> _Assignment_: Word for word, return the lines from the top of the listing to the line containing "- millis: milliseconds", both ends included, and no others.

> _Collected data_:

------------------------------

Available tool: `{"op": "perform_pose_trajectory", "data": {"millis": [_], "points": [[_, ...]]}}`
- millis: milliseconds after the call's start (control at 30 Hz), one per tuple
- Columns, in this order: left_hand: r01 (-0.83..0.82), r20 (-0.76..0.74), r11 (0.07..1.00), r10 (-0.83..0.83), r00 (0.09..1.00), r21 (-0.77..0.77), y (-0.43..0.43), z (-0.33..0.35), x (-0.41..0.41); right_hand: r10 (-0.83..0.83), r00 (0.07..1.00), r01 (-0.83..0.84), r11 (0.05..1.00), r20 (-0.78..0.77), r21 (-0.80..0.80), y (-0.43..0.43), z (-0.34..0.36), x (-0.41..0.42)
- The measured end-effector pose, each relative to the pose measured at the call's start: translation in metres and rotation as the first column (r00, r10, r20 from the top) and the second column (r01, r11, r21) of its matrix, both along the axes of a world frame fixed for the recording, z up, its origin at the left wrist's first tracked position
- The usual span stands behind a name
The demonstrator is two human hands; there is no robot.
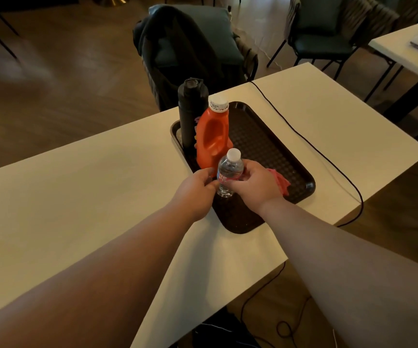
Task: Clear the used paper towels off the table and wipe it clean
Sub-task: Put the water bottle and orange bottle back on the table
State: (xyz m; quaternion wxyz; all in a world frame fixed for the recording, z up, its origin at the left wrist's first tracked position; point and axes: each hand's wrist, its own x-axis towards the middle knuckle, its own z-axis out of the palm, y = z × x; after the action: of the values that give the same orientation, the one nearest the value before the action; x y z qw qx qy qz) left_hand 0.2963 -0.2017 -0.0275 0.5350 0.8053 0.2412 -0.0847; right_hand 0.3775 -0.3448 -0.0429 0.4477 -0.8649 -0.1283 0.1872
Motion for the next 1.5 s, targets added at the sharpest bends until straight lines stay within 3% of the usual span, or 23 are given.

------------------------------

> _Expected answer_:
Available tool: `{"op": "perform_pose_trajectory", "data": {"millis": [_], "points": [[_, ...]]}}`
- millis: milliseconds after the call's start (control at 30 Hz), one per tuple

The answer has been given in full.